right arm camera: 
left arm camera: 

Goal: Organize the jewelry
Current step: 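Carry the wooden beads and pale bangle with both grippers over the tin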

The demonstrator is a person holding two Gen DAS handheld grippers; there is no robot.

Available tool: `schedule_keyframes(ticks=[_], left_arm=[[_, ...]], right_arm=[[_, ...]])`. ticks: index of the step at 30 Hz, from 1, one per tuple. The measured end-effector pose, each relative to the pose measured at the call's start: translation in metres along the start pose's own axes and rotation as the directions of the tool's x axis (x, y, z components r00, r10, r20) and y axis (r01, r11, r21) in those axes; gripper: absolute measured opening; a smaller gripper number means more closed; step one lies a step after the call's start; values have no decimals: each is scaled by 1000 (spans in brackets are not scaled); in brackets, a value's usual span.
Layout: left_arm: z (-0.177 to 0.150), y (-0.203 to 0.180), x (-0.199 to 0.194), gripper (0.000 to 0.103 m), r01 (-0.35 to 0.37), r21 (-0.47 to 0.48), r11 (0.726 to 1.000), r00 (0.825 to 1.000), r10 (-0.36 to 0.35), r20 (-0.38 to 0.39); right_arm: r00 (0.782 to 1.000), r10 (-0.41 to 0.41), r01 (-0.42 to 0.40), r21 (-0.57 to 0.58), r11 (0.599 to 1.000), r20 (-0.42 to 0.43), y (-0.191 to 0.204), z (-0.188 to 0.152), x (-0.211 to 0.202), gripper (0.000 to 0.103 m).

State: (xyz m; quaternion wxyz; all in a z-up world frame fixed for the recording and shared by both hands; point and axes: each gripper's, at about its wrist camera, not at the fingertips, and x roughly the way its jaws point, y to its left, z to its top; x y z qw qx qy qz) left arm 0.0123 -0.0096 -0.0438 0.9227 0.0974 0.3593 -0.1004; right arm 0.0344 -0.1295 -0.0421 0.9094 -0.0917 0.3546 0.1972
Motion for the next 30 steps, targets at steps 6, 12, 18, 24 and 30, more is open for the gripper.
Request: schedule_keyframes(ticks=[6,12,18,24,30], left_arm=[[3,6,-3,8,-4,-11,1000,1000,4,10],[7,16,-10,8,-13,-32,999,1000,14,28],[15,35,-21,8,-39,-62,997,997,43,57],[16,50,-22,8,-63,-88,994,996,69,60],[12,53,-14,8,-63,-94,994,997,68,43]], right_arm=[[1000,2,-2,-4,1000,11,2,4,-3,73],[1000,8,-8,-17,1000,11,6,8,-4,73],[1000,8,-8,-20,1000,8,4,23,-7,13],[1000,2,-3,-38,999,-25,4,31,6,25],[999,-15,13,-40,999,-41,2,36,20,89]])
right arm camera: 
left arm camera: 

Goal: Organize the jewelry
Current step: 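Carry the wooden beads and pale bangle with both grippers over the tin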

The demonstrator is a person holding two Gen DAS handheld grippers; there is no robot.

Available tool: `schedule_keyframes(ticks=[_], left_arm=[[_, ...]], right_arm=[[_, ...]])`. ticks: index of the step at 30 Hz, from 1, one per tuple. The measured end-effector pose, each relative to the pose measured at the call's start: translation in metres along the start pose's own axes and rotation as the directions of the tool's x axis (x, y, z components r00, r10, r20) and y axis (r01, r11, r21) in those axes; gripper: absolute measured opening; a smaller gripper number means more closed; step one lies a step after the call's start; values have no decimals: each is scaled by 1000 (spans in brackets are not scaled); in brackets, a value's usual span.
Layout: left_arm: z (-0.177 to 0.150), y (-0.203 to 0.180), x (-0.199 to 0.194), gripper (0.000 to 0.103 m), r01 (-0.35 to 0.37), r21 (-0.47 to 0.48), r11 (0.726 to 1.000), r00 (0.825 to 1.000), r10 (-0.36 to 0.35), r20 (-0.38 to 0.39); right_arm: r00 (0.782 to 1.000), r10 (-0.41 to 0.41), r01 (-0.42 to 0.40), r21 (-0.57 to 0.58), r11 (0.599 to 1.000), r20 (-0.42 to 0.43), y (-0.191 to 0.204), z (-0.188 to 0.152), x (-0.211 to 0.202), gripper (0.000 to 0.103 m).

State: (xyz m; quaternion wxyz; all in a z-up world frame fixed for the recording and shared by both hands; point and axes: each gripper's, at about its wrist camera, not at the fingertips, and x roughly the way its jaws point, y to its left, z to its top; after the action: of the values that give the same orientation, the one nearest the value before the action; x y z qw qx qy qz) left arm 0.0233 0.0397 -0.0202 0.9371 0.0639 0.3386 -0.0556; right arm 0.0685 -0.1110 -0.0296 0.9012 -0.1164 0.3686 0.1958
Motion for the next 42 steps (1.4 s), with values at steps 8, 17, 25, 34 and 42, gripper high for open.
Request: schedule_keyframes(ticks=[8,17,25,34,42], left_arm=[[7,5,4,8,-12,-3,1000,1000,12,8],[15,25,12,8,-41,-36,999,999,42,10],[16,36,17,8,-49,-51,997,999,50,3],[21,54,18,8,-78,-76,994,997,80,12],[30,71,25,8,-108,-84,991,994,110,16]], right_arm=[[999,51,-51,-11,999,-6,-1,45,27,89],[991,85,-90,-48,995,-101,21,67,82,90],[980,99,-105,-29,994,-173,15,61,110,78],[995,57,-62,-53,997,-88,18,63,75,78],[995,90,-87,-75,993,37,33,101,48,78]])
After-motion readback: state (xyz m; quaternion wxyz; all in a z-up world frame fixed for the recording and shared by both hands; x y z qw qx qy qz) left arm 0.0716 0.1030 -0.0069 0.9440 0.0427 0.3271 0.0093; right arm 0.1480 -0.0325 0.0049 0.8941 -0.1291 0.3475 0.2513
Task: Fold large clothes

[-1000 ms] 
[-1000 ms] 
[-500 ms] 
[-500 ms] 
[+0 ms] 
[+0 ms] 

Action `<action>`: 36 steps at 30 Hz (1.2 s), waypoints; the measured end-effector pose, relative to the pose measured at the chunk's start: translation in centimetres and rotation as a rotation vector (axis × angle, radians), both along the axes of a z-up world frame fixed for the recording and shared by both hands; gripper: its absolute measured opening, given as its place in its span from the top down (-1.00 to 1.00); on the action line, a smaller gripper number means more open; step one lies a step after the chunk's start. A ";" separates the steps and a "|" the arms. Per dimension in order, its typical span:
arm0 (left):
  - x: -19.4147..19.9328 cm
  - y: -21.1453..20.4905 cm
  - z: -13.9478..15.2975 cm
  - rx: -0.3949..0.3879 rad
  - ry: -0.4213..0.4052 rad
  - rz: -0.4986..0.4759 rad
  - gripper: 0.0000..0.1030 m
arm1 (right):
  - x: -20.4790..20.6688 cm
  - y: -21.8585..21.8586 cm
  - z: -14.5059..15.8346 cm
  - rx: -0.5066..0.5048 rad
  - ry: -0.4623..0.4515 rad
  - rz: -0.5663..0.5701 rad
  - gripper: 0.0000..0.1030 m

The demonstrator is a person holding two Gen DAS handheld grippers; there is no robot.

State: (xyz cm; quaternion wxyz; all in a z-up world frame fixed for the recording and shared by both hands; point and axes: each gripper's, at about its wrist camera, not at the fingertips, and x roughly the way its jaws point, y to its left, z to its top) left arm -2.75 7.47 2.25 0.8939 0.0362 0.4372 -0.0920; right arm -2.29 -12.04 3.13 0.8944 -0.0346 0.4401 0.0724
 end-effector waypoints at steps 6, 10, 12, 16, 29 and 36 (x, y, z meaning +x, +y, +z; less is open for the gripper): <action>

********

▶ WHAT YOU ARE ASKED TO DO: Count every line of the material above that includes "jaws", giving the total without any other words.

▶ PROBLEM SOLUTION: 3